Of all the lines below, output only those starting at the one with "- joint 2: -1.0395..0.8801" and ending at the one with "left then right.", both ends included, exactly as written.
= Beginning of Section =
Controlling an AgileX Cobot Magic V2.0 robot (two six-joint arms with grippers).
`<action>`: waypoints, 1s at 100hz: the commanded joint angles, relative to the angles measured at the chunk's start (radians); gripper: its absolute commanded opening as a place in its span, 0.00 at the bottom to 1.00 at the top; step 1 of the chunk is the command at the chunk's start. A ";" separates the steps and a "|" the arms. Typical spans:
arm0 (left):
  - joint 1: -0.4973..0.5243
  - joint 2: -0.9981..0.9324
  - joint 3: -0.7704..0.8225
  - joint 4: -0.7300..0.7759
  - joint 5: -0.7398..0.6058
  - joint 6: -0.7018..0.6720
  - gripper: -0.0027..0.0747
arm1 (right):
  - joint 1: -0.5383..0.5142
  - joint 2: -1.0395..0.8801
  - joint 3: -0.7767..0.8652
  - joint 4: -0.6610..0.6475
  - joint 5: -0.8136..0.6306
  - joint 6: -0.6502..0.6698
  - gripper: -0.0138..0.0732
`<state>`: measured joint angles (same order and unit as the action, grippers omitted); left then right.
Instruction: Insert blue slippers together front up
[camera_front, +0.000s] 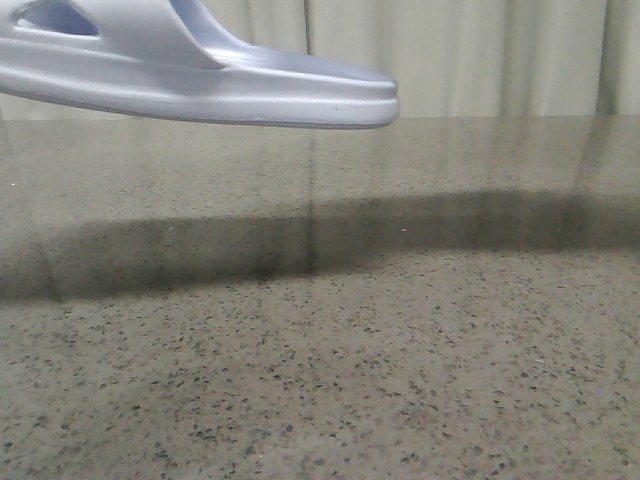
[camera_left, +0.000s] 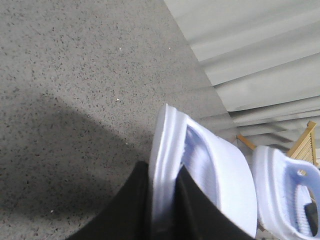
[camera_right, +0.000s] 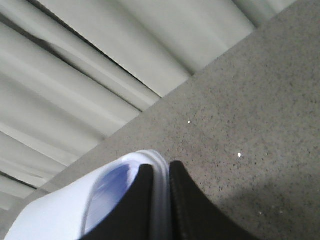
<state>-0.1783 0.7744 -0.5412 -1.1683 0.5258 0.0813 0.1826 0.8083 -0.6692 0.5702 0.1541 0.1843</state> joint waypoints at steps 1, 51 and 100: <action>0.005 -0.003 -0.029 -0.065 -0.010 0.001 0.06 | 0.007 -0.011 -0.034 -0.007 -0.026 -0.006 0.04; 0.005 -0.003 -0.029 -0.240 0.103 0.106 0.06 | 0.198 0.068 -0.032 -0.007 -0.109 -0.022 0.04; 0.005 -0.003 -0.029 -0.571 0.240 0.233 0.06 | 0.240 0.086 -0.032 -0.007 -0.187 -0.022 0.04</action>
<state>-0.1706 0.7744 -0.5395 -1.5826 0.6694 0.2802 0.4144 0.8971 -0.6692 0.5650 0.0354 0.1721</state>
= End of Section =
§ Your response
  - joint 2: -1.0395..0.8801
  - joint 3: -0.7767..0.8652
  - joint 4: -0.6610..0.6475
  - joint 5: -0.8136..0.6306
  - joint 6: -0.6502..0.6698
  - gripper: -0.0138..0.0732
`<state>`: measured joint angles (same order and unit as the action, grippers omitted); left then right.

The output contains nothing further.